Quarante tueurs - Forty Guns, Samuel Fuller (1957)

Jessica Drumond, femme au caractère bien trempé, règne d’une main de fer sur une petite ville grâce au soutien d’une armée d’une quarantaine d’hommes. Ce microcosme va soudainement être remis en question avec l’arrivée d’un nouveau shérif dont la vision de la loi et de la justice diffère de celle de la maîtresse des lieux.

Quarante tueurs est un des sommets de Samuel Fuller, le meilleur des quatre westerns (J'ai tué Jesse James (1949), Le Baron de l’Arizona (1949), Le Jugement des flèches (1957)) d’une filmographie plutôt tournée vers le film noir et le film de guerre. Fuller signe pourtant là un jalon majeur du genre qui est alors en pleine mutation. Pilier de l’industrie hollywoodienne grâce au système de double programme jusqu’au milieu des années 50, le western entame une lente érosion de son volume de production au profit de la télévision. C’est l’occasion d’échapper à une certaine forme de classicisme du genre pour une veine plus aventureuse tout en s’inscrivant néanmoins dans la tradition. Ainsi Quarante tueurs par sa dimension romanesque et son personnage féminin fort se situe dans le sillage du tout aussi fameux Johnny Guitare de Nicholas Ray (1954), tandis que Barbara Stanwyck avait déjà incarnée ce type d’héroïne à poigne dans La Reine de la prairie ((1954) d’Allan Dwan ou The Maverick Queen (1956) de Joseph Kane.

Quarante tueurs par cette approche romanesque entrecroise constamment mythologie et démystification. C’est le premier point qui domine lors de la saisissante scène d’ouverture, ce plan d’ensemble aérien sur une vallée déserte où avance une carriole. Un grondement tonitruant se fait entendre, laissant apparaître cette armada de quarante tueurs menée par Jessica Drumond (Barbara Stanwyck) androgyne et tout de noir vêtue. Un véritable ouragan symbole de toute la puissance de Jessica et qui précède celui, météorologique qui la montrera plus tard sous un jour plus vulnérable dans le film. Cette facette mythologique est également présente de manière sous-jacente dans certains éléments du scénario. Le héros Griff Bonnell (Barry Sullivan) et sa fratrie d’hommes de loi est bien sûr une réminiscence de Wyatt Earp, certaines informations (les aventures et étapes précédentes de Bonnell évoquées correspondant à celles réelles de Wyatt Earp) et surtout la caractérisation de dure à cuir taciturne évoquant la célèbre figure de l’Ouest. 

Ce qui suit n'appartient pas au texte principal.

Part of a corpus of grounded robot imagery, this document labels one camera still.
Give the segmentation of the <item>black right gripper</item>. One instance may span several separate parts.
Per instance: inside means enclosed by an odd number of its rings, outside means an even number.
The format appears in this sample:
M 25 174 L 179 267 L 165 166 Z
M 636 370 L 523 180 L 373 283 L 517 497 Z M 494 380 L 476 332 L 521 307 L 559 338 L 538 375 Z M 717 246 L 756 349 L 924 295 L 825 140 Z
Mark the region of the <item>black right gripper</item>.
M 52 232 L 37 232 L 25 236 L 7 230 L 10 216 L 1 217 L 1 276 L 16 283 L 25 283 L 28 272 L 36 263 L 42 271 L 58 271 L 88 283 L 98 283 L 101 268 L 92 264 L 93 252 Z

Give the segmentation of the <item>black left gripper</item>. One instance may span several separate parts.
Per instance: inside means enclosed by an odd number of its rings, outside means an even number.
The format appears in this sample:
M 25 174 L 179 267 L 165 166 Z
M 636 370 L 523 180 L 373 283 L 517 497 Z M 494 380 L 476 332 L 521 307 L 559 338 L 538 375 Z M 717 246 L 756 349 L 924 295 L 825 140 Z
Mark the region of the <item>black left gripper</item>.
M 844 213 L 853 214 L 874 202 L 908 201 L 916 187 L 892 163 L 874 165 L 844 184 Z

L’intrigue au contraire tend à inverser cette tendance, les failles des personnages reposant justement sur cette aura légendaire désormais pesante. Griff est ainsi las de cette vie d’action et rechigne à tuer. Son premier morceau de bravoure exprime bien cela lorsqu’il stoppera le chien fou Brockie Drumond (John Ericson), frère de Jessica. Alors que Brockie sème la terreur en ville, Griff rechigne presque à intervenir et lorsqu’il le fait, toute l’aura menaçante du tueur aguerri ressurgit (Fuller préfigurant Sergio Leone avec ce gros plan sur les yeux de Griff qui écrase son adversaire rien qu’en avançant vers lui) même s’il le neutralise en l’assommant de son arme plutôt qu’en faisant feu.

Jessica quant à elle s’est élevée à la force du poignet à coup d’intimidation et de corruption, mais en a payée en retour une immense solitude. Jessica et Griff sont des personnages jumeaux, usés par la voie qu’ils ont depuis si longtemps empruntés (la quête de pouvoir pour Jessica, l’application de la loi pour Griff) et voient chacun en leurs petits frères des avatars dégénérés d’eux même. Seules les forces de la nature avec un spectaculaire ouragan les font symboliquement et physiquement tomber de ce piédestal pour les mettre à nu et enfin se rapprocher (superbe scène d’amour, lascive et intimiste dans la pénombre d’une grange et l’heure des confessions respectives). Leur entourage les ramène cependant constamment à leurs existences tumultueuses, de façons plus outrée ou dramatique.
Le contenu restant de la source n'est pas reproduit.